Elvan kini tampak keluar dari ruang perawatan Neya setelah memastikan keadaan Neya baik-baik saja dari gerakan bibir wanita itu, yang seolah memberi kode kalau dia tidak apa-apa. Beberapa saat yang lalu, memang Neya terdengar mengeluh kesakitan saat tangannya yang lebam menyentuh sisi nakas untuk mengambil air minum hingga teriakannya membuat Aileen panik. Sedangkan Neya, tampak menatap punggung Elvan yang berjalan keluar disertai tatapan penuh tanda tanya.

"Siapa yang meneleponnya? Pacar atau istrinya?" Neya tersenyum kecut, seraya mengelus perutnya. "Ah biarkan saja, itu bukan urusanku. Dia pria yang sangat tampan dan kaya, mustahil jika dia belum memiliki seorang istri atau pun pacar."

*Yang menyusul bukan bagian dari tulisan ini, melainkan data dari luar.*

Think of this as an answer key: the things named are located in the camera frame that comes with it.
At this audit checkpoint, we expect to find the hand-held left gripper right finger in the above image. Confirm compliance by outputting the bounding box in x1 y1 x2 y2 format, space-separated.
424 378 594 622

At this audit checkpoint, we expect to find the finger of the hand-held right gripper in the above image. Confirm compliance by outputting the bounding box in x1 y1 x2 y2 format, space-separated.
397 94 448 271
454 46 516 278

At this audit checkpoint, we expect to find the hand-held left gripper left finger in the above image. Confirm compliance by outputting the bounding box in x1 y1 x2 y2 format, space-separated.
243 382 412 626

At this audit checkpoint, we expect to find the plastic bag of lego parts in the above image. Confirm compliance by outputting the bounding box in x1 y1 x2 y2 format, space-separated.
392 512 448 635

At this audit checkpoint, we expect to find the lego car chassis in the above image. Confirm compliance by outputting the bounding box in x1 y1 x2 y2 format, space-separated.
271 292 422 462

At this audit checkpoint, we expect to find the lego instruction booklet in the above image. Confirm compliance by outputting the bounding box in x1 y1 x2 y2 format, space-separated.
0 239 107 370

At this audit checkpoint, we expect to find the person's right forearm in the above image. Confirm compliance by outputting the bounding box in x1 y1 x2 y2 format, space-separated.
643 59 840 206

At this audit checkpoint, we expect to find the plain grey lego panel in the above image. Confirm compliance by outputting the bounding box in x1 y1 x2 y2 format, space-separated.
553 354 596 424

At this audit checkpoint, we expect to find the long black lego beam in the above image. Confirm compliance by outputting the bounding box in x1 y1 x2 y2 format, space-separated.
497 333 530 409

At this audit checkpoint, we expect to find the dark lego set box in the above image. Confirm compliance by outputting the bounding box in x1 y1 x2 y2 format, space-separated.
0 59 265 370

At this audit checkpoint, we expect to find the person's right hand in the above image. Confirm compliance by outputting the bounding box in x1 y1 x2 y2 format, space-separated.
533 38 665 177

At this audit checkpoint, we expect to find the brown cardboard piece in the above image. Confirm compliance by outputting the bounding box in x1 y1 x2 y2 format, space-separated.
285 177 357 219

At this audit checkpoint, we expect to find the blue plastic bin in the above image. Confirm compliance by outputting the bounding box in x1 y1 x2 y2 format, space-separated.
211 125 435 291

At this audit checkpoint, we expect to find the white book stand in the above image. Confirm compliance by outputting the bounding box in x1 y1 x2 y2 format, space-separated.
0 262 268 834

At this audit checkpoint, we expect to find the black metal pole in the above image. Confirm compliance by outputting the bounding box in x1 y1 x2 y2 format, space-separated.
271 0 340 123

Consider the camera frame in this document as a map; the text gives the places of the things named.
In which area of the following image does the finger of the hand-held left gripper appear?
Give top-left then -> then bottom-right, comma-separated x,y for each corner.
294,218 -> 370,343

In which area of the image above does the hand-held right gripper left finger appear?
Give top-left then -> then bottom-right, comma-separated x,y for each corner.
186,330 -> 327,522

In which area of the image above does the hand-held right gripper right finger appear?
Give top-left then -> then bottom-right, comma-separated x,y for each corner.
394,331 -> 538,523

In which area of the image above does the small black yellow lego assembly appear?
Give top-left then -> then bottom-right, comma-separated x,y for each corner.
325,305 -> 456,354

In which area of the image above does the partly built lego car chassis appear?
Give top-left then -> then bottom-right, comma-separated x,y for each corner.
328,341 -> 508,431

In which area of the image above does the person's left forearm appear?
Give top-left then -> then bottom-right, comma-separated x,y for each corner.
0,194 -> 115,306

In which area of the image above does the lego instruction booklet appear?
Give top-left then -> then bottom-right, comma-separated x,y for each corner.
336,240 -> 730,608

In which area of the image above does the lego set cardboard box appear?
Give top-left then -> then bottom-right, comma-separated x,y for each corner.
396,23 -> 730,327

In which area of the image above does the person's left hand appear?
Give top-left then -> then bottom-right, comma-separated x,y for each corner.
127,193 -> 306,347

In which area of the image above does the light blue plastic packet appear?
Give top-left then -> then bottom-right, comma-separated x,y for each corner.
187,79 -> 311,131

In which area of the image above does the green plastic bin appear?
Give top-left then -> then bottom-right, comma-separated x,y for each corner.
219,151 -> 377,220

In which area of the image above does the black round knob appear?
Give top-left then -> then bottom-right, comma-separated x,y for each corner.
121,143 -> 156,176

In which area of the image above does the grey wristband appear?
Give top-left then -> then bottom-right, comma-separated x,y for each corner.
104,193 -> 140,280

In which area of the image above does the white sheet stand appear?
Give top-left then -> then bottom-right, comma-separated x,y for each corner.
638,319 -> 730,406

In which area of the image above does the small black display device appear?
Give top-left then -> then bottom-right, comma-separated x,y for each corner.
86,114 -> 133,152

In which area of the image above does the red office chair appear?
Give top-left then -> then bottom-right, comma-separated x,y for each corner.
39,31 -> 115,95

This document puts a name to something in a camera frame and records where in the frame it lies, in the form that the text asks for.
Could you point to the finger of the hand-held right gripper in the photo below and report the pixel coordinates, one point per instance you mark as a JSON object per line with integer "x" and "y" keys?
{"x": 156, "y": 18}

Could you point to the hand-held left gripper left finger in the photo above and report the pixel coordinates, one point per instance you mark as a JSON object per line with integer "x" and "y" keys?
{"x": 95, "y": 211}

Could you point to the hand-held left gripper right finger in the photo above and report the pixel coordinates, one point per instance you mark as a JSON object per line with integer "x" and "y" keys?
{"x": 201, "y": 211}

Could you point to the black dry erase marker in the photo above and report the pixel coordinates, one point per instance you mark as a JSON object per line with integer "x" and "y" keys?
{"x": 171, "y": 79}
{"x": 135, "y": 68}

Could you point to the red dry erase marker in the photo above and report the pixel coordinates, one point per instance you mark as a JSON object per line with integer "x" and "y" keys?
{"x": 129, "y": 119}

Neya beralih menatap ke perutnya yang masih rata, lalu kembali mengelus perut itu. "Hai, anakku sayang bagaimana kabarmu di dalam sana? Kau baik-saja, 'kan?"

Elvan yang kini sudah berdiri di depan pintu tampak melirik Neya yang sedang mengelus perutnya dari celah pintu yang sedikit terbuka. Laki-laki itu tersenyum saat melihat tingkah Neya yang seolah sedang bercanda dengan anak yang ada di dalam kandungannya.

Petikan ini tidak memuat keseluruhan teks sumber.